The app went live a little over two years ago on iOS devices (Apple); in December, it became available to Android users. Gordon and his partners, meanwhile, split with the Montreal company about a year ago to team up with one closer to home, Epic Apps in Denver. And their customer base grew beyond the business traveler to incorporate customized workouts for people in their home gyms or other gyms.

"We try to add as many layers of personalization as possible," Gordon says. So the customized workouts take into account not just the equipment available, but the length of the workout, the user's goals and conditioning, injuries if any and even how motivated the person is feeling.

Creating an app, Gordon says, isn't as easy as presenting your concept to the developer and saying, "Make it so."

"For one thing, Josh, Brent and I do not speak tech," Gordon says. And there was another language barrier with the Canadian company, where the primary language was French.

"The developers spoke English relatively well," Gordon says, "but it was an extra barrier." Even without that barrier, it's tricky to take that vision in your mind of what things should look like and communicate that, he says.

"I can do my best with PowerPoint to show them what it should look like, but they have to translate that into the right code to make it work, and it's a lot of back and forth, them coding something, then uploading a test version, you messing around with it. It's not just that this doesn't look right, but this button should take me here, and then looking two steps down the road."

While beta versions are intended to garner feedback, that feedback can be difficult to accept, Gordon says. "Your initial instinct, knowing the money you've put into it so far, is defensive. .... Now you want this and this?"

And in incorporating feedback, he says, you have to beware of "feature creep," driven by a constantly growing wish list.

"We could keep adding more and more things to our app to please every individual user, but you have to find that balance."
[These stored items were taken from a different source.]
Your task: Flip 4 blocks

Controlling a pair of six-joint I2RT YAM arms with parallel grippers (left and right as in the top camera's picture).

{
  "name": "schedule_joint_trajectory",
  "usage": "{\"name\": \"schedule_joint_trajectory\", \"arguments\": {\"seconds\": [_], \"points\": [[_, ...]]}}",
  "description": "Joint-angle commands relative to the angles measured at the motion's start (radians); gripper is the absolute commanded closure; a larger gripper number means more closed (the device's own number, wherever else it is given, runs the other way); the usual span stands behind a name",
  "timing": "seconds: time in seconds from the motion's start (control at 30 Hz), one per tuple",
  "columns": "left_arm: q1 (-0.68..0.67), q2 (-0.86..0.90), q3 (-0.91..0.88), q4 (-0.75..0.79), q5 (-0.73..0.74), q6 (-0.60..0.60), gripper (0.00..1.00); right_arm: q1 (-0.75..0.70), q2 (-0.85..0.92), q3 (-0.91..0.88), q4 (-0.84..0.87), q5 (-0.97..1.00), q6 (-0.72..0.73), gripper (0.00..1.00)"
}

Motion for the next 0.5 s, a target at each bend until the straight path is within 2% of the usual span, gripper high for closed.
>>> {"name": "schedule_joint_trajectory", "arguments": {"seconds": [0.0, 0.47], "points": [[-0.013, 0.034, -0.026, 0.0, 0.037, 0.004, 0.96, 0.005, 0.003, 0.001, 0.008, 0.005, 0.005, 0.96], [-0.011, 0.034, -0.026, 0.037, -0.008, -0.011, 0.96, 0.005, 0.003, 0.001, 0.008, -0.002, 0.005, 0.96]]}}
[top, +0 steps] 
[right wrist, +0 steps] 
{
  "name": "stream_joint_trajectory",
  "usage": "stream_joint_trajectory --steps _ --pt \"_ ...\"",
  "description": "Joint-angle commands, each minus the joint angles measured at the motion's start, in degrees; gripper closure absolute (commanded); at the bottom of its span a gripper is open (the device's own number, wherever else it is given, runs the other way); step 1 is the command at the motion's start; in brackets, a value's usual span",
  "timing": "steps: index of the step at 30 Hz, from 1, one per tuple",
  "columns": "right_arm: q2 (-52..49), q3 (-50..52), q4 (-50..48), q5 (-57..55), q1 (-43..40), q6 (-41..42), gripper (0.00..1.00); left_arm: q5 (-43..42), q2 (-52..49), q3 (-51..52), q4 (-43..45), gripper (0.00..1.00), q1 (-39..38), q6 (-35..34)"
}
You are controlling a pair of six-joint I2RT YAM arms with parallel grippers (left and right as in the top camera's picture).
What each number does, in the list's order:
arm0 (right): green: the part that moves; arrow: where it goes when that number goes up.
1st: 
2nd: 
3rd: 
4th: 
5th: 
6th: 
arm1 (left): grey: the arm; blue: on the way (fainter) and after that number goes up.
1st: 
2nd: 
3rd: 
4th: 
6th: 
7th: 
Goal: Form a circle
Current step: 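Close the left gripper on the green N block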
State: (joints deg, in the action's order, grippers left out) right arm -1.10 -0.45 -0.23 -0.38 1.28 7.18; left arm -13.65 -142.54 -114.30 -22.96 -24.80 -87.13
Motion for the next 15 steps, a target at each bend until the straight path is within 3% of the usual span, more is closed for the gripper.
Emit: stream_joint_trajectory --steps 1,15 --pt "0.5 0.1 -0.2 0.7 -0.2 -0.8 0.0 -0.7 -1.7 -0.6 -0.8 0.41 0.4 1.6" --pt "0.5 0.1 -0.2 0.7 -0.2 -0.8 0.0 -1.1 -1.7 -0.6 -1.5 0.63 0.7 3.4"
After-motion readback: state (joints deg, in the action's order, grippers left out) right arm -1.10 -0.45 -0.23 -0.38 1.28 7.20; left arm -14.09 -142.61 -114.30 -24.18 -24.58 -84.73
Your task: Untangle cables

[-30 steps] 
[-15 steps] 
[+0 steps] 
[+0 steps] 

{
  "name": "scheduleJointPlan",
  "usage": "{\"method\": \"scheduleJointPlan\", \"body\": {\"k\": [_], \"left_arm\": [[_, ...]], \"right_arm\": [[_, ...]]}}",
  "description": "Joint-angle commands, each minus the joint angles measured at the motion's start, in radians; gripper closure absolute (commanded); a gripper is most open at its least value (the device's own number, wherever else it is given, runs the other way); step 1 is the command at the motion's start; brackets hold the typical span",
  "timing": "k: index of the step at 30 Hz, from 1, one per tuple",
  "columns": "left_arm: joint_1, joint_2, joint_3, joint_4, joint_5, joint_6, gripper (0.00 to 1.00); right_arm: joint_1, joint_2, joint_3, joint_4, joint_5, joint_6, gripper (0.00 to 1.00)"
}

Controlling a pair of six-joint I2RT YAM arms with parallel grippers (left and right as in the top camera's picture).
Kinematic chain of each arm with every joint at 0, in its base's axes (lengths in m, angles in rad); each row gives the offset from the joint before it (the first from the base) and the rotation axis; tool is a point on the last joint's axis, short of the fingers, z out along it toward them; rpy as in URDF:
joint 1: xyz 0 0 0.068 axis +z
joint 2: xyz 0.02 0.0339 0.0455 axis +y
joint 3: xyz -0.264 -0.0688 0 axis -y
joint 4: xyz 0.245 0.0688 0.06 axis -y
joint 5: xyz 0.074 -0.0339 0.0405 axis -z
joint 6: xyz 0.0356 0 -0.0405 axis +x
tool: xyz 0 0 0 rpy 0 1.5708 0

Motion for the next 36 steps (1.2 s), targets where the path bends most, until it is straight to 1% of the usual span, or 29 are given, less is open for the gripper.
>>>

Before launching on Android, KinetiCoach had 23,000 registered users -- "a drop in the bucket," Gordon acknowledges. But a partnership with Tlero, a U.K.-based company aimed at improving mental health and well-being in the workplace, could open the door to much greater exposure, he says; the Tlero app will include KinetiCoach's daily workout challenge and a path to the KinetiCoach app.

"I don't know that our intent is to become a massive, standalone Angry Birds app," he says. So pairing with other businesses, such as more employee wellness programs, could be the key to KinetiCoach's future. The project has been a boot-strapped one for Gordon and his partners; he figures their investment reaches the six figures.